Opposition objections to Fico’s candidacy concern the constitutional requirement of a minimum 15 years of experience in the legal profession. There are also doubts that, as a judge of the Constitutional Court, Fico could give his opinion on laws he co-created while in parliament. There are concerns that a move to the Constitutional Court by the country’s leading politician for more than a dozen years could affect the independence and impartiality of the court.
Šefčovič announced on January 18 his intention to run in Slovakia’s presidential election, the first round of which will take place on 16 March. His candidacy, backed by Smer, is an attempt to validate the party’s pro-EU rhetoric. Šefčovič is not a member of Smer, although, he did run for the EP election in 2014 on the Smer list. Šefčovič’s candidacy could benefit from the fragmentation of the opposition and the resulting plurality of its candidates. Kiska, as acting president and in opposition to the current government, will not seek re-election.
The announcement of Šefčovič’s candidacy is also aimed at strengthening Smer before the European elections. This is proven by Šefčovič’s rich experience in the EU administration, and his post as European Commissioner for the Energy Union. In this role, he criticised the creation of the Nord Stream 2 gas pipeline and was involved in , which are also in the interests of the Slovak government.
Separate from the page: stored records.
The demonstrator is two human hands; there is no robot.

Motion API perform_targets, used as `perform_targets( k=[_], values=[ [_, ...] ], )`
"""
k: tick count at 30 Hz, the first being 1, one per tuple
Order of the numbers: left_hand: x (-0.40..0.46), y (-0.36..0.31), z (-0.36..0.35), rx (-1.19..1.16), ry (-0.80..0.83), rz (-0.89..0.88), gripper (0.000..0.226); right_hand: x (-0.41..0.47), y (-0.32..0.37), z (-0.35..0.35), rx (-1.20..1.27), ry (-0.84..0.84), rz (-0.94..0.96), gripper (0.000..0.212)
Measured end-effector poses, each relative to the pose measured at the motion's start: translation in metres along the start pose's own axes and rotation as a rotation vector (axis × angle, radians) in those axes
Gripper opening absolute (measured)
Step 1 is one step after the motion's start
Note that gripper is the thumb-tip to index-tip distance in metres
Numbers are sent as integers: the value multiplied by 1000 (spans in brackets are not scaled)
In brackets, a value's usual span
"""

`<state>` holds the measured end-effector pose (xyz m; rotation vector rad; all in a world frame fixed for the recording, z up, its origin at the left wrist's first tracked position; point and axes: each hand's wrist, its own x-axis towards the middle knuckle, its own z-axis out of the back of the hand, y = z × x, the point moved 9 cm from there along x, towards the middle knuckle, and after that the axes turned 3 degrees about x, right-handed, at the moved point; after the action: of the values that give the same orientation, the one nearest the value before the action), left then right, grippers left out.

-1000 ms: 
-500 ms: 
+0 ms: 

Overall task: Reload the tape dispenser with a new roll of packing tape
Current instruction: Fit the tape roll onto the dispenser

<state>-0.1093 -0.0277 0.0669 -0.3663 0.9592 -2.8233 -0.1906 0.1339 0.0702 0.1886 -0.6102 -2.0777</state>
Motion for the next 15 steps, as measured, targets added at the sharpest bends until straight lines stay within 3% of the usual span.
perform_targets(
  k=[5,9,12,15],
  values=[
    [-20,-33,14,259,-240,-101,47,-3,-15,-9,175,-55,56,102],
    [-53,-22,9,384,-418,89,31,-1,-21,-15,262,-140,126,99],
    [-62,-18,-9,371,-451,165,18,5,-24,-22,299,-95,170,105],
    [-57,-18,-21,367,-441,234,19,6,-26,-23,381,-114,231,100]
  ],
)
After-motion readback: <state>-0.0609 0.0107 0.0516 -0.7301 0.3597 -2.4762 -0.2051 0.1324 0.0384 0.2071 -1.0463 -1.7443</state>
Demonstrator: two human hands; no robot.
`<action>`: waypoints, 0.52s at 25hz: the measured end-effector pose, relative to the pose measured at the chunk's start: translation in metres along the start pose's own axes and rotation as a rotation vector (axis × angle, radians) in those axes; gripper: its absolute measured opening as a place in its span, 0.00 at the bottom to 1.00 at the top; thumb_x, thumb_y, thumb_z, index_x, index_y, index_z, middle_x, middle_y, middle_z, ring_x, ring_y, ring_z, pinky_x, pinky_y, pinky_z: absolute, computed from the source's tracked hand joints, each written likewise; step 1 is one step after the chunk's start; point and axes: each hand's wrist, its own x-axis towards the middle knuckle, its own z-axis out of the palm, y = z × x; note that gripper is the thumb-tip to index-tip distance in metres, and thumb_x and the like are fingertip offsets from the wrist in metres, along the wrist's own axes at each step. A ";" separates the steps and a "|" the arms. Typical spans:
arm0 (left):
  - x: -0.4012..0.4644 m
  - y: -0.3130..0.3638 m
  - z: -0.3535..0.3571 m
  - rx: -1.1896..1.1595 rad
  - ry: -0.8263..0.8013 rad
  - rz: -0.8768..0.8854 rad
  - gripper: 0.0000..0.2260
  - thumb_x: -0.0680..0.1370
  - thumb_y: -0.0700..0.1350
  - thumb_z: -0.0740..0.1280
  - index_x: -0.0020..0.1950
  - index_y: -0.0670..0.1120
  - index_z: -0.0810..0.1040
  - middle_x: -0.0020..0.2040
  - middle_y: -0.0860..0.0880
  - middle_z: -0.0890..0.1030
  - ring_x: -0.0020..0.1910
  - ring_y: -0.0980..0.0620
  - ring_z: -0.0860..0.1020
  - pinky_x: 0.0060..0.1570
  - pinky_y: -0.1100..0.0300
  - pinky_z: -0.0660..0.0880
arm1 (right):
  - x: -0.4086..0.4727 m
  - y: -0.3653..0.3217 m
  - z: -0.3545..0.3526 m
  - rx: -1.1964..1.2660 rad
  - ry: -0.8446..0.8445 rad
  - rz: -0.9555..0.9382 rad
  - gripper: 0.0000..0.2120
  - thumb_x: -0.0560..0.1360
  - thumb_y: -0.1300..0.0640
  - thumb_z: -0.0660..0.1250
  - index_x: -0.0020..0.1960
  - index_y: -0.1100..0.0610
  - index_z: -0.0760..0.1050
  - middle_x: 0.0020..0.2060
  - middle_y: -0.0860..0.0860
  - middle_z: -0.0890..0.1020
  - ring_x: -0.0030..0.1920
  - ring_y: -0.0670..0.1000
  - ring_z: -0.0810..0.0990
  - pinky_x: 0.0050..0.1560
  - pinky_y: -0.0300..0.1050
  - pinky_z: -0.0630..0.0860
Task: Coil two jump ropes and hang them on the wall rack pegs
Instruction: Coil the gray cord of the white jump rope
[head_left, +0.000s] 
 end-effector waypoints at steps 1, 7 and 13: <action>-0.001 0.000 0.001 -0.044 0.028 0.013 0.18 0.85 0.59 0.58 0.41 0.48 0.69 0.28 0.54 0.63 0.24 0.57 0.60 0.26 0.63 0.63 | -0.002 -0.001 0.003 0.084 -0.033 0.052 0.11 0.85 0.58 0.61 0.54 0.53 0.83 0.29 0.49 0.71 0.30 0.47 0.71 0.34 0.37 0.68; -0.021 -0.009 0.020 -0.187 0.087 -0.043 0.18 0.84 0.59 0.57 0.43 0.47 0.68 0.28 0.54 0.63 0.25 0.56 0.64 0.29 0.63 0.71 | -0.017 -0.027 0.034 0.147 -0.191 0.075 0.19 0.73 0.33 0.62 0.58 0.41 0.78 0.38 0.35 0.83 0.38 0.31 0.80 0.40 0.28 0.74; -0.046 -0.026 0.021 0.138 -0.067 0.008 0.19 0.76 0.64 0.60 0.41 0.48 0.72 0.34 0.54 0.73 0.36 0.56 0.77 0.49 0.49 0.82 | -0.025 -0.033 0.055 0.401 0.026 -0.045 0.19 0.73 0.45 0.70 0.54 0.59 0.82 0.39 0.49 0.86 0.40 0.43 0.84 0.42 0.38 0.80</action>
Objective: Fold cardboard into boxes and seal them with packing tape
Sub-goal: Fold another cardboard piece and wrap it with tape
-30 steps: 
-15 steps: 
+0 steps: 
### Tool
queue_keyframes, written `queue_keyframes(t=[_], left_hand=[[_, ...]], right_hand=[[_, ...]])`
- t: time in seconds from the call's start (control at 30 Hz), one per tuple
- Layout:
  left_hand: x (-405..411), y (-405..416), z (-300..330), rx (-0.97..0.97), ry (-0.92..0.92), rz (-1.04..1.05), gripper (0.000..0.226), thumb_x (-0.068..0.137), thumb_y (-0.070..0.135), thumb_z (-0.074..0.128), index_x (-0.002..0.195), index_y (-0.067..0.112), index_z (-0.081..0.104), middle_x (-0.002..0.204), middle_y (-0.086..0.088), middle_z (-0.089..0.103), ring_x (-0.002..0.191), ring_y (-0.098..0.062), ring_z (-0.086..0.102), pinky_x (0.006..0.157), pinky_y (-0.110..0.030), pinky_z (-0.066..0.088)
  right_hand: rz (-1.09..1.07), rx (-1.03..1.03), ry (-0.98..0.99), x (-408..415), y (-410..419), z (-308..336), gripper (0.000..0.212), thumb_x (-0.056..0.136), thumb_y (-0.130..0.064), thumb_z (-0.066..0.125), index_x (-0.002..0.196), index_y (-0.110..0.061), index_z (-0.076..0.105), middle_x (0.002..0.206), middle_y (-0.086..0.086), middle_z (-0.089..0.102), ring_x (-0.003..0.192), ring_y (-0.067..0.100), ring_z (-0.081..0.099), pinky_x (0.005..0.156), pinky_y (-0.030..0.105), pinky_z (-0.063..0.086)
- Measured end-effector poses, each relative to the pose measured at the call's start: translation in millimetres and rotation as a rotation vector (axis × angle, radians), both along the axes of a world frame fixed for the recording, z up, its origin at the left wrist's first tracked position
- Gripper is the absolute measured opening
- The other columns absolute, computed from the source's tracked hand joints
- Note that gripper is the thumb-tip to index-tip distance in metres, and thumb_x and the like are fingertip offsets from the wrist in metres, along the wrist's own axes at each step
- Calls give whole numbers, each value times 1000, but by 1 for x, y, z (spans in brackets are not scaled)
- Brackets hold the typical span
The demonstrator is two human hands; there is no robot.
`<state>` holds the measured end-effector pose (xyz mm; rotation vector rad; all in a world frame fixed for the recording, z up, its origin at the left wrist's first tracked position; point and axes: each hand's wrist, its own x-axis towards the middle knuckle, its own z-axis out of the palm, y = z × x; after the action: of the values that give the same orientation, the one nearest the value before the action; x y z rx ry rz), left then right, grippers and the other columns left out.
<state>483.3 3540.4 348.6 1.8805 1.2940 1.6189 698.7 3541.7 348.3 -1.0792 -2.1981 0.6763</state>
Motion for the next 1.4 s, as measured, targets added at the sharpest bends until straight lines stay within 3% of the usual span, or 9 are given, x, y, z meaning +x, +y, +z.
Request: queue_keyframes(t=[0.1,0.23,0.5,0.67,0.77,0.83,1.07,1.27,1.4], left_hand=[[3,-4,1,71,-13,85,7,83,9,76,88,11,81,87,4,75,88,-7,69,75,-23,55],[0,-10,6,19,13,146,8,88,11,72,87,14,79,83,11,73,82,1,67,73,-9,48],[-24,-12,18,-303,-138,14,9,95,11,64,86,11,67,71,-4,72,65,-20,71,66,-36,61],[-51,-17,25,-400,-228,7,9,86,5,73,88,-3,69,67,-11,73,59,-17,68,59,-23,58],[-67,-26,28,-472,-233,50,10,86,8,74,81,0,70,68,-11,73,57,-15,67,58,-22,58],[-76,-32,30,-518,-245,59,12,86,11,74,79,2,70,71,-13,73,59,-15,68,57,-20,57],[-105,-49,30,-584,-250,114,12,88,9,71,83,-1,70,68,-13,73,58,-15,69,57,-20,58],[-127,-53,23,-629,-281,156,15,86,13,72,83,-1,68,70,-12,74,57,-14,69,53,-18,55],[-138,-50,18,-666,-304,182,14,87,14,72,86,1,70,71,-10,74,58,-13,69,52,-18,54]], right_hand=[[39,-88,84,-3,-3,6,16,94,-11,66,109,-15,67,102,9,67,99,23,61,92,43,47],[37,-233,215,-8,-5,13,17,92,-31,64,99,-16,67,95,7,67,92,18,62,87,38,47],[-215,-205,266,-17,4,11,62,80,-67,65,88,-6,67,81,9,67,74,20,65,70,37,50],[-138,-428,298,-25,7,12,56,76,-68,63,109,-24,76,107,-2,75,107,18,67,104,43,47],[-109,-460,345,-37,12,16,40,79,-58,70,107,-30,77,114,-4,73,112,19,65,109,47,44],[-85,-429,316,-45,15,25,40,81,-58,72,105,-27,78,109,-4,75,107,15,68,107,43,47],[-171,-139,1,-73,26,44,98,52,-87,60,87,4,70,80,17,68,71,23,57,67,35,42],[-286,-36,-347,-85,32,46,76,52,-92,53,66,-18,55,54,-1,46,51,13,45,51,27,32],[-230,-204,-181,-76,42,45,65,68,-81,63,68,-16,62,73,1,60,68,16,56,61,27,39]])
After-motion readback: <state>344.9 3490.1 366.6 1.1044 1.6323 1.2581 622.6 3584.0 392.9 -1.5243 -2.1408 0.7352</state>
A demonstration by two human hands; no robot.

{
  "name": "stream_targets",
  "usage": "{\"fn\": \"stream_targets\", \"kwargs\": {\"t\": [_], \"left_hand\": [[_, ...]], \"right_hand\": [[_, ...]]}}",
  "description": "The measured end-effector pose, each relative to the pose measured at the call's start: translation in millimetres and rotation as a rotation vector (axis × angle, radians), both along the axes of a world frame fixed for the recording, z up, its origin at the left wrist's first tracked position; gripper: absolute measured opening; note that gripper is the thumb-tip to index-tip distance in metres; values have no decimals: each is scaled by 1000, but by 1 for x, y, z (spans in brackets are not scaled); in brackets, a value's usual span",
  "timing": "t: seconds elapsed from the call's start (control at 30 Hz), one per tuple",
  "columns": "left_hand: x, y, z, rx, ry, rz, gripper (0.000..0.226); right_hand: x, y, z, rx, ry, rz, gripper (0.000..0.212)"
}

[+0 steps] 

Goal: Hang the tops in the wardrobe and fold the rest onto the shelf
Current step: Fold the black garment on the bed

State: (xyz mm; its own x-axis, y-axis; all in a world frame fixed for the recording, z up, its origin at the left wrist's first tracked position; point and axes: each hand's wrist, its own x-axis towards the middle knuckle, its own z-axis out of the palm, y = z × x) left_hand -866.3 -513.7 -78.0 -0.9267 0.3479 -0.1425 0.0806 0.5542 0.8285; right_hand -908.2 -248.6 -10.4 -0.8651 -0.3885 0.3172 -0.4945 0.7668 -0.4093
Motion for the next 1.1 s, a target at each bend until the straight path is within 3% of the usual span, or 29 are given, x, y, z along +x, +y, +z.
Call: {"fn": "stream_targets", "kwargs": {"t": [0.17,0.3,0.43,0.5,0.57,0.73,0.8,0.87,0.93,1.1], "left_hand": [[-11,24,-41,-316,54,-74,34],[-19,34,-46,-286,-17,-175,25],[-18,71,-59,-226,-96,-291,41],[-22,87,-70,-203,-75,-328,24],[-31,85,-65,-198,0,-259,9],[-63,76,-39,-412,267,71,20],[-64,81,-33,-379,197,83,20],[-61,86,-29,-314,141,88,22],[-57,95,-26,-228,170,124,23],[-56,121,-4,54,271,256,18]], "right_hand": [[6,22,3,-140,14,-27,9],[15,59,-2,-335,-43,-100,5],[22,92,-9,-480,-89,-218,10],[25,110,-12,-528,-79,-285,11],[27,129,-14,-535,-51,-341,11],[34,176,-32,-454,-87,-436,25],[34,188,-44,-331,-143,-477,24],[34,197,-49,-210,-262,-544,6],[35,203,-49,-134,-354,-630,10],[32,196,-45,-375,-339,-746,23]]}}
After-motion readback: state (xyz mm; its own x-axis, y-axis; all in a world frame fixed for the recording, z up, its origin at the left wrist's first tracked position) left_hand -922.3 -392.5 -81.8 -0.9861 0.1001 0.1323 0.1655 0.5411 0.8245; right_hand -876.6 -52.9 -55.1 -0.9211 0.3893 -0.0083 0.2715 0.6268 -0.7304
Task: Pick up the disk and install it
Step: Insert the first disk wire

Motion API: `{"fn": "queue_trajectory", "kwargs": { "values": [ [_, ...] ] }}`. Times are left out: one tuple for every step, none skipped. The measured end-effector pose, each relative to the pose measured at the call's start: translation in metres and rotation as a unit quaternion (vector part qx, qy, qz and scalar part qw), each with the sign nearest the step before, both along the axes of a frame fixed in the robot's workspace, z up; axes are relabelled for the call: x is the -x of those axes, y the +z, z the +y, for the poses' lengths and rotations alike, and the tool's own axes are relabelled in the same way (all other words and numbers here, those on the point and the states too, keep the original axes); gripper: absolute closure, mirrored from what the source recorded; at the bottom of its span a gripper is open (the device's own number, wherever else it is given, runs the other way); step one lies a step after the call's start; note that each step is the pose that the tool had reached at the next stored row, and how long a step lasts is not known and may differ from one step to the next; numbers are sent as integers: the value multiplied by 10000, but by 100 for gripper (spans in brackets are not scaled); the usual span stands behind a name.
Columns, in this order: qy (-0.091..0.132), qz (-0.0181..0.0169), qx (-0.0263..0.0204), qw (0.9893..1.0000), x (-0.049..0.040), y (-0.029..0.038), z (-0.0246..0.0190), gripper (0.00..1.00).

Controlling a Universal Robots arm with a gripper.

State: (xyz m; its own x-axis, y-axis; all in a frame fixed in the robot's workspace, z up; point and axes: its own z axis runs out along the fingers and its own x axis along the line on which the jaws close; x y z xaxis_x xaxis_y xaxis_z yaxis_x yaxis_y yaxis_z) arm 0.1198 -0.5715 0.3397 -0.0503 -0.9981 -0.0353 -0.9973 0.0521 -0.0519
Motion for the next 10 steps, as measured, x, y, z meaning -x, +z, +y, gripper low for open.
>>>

Smer’s dominant position will translate into victory in the EP elections. Kuciak’s death, which led to the resignation of the long-standing prime minister, did not cause a significant decrease in support for the party. However, the connections between the party’s politicians and those accused of murder limit the possibilities of winning more support among the electorate. Fico’s planned departure from politics will not affect the popularity of the party. In such a situation, Pellegrini’s likely takeover of the party’s leadership could contribute to the unification of Social Democrats’ policy. It can be expected that the Slovak government’s foreign policy, including within the framework of cooperation in the Visegrad Group, will be unchanged, especially as Miroslav Lajčák is likely to remain minister of foreign affairs.
The fragmentation of the Slovak opposition and Smer’s support for Šefčovič, who is not associated with the domestic political disputes, makes him the current favourite in the presidential election. Thanks to his candidacy, it will be possible for Social Democrats to focus public attention on European integration even before the EP campaign. This is intended to make Smer more credible, strengthening its chances to maintain Slovak Social Democracy’s leading position in the European Parliament.
Victory for Šefčovič would mean closer cooperation between the president and the government, including in the sphere of external policy, strengthening its cohesion. In addition, his European experience would probably lead to further criticism of Russia’s activities, including the construction of Nord Stream 2. In the event that Central European countries fail to reach consensus on Russian activity, such a position would nevertheless be aligned with Poland’s stance. At the EU level, Šefčovič’s duties in the European Commission are being filled by Miguel Arias Cañete, EU Commissioner for Energy and Climate Action. Cañete, like Šefčovič, is critical of Nord Stream 2.